■ PROBLEM
The task here is to set down every line of the listing exactly.
+-------+
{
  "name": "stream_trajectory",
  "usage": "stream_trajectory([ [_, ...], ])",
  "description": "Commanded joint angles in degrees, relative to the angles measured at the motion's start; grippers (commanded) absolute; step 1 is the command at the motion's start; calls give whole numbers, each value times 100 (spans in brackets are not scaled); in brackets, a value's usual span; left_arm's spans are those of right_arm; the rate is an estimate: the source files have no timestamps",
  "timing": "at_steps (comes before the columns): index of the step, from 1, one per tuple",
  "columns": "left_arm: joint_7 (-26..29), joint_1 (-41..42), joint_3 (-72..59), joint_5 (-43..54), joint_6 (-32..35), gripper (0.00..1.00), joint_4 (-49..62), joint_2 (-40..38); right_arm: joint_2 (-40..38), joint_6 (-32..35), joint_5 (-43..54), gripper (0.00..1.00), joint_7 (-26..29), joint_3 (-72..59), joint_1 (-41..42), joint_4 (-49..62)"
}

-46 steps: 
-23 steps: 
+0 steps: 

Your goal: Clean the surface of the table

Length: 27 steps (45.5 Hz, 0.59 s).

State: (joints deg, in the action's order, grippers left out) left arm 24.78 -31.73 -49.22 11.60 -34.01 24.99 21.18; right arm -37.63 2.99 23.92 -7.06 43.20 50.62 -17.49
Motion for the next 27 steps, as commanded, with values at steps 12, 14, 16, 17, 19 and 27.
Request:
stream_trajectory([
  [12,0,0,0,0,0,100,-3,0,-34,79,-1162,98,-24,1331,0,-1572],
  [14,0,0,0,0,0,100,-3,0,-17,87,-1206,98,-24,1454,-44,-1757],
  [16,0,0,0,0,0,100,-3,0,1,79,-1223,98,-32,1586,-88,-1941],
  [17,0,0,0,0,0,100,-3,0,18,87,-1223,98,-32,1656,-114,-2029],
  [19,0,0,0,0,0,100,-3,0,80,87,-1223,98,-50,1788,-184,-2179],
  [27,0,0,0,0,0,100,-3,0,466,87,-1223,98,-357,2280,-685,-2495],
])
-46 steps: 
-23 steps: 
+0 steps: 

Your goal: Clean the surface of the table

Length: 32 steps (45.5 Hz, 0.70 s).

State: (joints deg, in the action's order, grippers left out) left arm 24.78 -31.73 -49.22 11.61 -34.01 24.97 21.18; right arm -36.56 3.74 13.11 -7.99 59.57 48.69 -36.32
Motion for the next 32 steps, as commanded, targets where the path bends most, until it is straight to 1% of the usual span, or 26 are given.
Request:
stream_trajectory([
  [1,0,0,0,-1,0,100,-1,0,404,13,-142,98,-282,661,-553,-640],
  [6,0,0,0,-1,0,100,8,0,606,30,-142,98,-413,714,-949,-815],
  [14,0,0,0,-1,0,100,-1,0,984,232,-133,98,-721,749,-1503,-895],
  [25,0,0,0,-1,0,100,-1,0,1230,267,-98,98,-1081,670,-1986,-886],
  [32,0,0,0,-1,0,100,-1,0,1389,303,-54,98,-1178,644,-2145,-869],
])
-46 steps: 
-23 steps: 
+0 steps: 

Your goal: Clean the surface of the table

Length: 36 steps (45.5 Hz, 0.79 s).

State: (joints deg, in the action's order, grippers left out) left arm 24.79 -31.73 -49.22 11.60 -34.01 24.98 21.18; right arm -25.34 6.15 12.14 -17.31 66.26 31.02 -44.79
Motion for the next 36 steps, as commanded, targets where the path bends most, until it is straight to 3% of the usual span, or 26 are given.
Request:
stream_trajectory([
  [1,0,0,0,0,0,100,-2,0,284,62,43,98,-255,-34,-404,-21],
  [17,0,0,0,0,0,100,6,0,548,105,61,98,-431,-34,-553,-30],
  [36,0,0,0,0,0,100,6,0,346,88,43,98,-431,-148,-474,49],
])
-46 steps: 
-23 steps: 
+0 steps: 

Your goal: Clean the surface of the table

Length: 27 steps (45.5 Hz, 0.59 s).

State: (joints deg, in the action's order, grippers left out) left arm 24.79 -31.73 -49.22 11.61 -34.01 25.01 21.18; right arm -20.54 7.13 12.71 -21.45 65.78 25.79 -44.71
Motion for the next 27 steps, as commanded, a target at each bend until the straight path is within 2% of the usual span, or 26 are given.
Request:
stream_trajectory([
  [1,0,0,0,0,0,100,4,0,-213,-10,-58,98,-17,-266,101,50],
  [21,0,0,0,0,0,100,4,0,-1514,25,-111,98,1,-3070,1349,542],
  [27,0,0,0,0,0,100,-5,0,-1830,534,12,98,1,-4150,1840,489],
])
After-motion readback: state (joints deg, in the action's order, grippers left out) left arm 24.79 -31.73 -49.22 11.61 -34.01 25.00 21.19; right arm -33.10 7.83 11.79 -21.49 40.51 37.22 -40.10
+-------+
■ TASK OUTPUT
{
  "name": "stream_trajectory",
  "usage": "stream_trajectory([ [_, ...], ])",
  "description": "Commanded joint angles in degrees, relative to the angles measured at the motion's start; grippers (commanded) absolute; step 1 is the command at the motion's start; calls give whole numbers, each value times 100 (spans in brackets are not scaled); in brackets, a value's usual span; left_arm's spans are those of right_arm; the rate is an estimate: the source files have no timestamps",
  "timing": "at_steps (comes before the columns): index of the step, from 1, one per tuple",
  "columns": "left_arm: joint_7 (-26..29), joint_1 (-41..42), joint_3 (-72..59), joint_5 (-43..54), joint_6 (-32..35), gripper (0.00..1.00), joint_4 (-49..62), joint_2 (-40..38); right_arm: joint_2 (-40..38), joint_6 (-32..35), joint_5 (-43..54), gripper (0.00..1.00), joint_7 (-26..29), joint_3 (-72..59), joint_1 (-41..42), joint_4 (-49..62)"
}

-46 steps: 
-23 steps: 
+0 steps: 

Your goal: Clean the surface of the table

Length: 27 steps (45.5 Hz, 0.59 s).

State: (joints deg, in the action's order, grippers left out) left arm 24.78 -31.73 -49.22 11.60 -34.01 24.99 21.18; right arm -37.63 2.99 23.92 -7.06 43.20 50.62 -17.49
Motion for the next 27 steps, as commanded, with values at steps 12, 14, 16, 17, 19 and 27.
Request:
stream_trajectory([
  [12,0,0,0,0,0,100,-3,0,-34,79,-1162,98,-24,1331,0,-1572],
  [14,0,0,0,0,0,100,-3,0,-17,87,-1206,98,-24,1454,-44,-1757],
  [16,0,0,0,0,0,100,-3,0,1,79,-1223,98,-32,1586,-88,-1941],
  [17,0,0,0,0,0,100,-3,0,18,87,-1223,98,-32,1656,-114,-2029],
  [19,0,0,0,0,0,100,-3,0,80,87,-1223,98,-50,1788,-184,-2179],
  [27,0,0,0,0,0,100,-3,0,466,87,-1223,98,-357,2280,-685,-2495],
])
-46 steps: 
-23 steps: 
+0 steps: 

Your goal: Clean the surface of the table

Length: 32 steps (45.5 Hz, 0.70 s).

State: (joints deg, in the action's order, grippers left out) left arm 24.78 -31.73 -49.22 11.61 -34.01 24.97 21.18; right arm -36.56 3.74 13.11 -7.99 59.57 48.69 -36.32
Motion for the next 32 steps, as commanded, targets where the path bends most, until it is straight to 1% of the usual span, or 26 are given.
Request:
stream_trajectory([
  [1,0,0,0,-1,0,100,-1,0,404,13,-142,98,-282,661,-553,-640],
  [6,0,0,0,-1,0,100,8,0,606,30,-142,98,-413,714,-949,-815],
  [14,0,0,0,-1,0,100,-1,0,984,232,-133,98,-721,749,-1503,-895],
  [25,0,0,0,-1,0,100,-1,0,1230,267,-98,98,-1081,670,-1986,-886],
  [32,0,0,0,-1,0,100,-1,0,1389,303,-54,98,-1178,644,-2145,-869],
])
-46 steps: 
-23 steps: 
+0 steps: 

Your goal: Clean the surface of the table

Length: 36 steps (45.5 Hz, 0.79 s).

State: (joints deg, in the action's order, grippers left out) left arm 24.79 -31.73 -49.22 11.60 -34.01 24.98 21.18; right arm -25.34 6.15 12.14 -17.31 66.26 31.02 -44.79
Motion for the next 36 steps, as commanded, targets where the path bends most, until it is straight to 3% of the usual span, or 26 are given.
Request:
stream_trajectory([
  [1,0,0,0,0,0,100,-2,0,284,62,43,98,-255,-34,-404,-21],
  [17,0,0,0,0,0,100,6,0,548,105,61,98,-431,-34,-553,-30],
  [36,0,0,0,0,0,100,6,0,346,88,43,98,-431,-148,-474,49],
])
-46 steps: 
-23 steps: 
+0 steps: 

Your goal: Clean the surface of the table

Length: 27 steps (45.5 Hz, 0.59 s).

State: (joints deg, in the action's order, grippers left out) left arm 24.79 -31.73 -49.22 11.61 -34.01 25.01 21.18; right arm -20.54 7.13 12.71 -21.45 65.78 25.79 -44.71
Motion for the next 27 steps, as commanded, a target at each bend until the straight path is within 2% of the usual span, or 26 are given.
Request:
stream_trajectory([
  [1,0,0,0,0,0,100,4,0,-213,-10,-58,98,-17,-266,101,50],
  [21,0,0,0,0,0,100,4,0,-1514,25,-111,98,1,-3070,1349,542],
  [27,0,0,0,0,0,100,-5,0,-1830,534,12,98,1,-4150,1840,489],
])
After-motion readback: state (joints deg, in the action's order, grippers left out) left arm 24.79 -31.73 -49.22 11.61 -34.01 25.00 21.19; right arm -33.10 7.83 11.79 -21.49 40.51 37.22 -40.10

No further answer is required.